_YOUR OBJECTIVE_: Repeat exactly the line that includes "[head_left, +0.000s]" and all lines after it, ending with the last line of the listing below.
Start of DATA SECTION
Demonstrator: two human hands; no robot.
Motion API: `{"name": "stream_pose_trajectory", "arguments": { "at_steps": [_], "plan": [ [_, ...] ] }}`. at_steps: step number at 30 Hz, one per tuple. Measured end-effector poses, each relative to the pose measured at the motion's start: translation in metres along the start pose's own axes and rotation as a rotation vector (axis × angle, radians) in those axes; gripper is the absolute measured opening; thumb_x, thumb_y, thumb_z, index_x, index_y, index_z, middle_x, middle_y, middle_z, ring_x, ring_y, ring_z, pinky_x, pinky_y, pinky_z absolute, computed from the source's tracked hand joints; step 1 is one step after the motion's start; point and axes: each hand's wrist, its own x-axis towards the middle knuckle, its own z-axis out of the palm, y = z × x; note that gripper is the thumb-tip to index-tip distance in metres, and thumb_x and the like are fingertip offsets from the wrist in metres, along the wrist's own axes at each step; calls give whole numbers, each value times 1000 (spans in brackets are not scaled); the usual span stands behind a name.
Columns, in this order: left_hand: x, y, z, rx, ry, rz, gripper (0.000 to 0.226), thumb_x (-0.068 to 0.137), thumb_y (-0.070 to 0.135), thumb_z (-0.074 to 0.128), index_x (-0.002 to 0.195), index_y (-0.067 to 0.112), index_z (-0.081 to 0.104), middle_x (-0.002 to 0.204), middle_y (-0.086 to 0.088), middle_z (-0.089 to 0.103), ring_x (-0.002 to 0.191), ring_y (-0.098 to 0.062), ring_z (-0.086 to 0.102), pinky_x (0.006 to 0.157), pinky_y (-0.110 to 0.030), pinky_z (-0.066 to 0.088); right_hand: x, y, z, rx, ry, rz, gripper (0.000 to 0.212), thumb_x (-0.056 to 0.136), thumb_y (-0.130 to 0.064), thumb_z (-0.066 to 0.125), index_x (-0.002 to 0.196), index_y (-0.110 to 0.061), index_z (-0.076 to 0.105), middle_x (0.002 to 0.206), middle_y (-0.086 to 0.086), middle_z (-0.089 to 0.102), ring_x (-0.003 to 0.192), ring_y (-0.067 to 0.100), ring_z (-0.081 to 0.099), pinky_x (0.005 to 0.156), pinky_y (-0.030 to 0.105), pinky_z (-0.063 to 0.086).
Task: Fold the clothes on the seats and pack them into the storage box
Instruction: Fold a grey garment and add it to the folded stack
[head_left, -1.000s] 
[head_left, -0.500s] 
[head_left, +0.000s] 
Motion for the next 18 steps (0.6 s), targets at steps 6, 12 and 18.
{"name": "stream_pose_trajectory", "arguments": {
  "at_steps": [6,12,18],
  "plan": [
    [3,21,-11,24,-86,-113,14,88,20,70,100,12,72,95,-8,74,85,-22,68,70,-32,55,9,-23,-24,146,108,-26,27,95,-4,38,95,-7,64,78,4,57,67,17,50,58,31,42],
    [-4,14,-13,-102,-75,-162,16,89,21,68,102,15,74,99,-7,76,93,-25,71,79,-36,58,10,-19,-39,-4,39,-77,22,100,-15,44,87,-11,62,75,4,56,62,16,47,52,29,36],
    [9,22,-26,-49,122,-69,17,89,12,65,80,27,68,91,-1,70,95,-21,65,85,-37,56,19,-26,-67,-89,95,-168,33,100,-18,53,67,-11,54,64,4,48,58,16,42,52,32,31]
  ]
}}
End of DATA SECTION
_SOLUTION FOR THIS TASK_:
[head_left, +0.000s] 
Motion for the next 18 steps (0.6 s), targets at steps 6, 12 and 18.
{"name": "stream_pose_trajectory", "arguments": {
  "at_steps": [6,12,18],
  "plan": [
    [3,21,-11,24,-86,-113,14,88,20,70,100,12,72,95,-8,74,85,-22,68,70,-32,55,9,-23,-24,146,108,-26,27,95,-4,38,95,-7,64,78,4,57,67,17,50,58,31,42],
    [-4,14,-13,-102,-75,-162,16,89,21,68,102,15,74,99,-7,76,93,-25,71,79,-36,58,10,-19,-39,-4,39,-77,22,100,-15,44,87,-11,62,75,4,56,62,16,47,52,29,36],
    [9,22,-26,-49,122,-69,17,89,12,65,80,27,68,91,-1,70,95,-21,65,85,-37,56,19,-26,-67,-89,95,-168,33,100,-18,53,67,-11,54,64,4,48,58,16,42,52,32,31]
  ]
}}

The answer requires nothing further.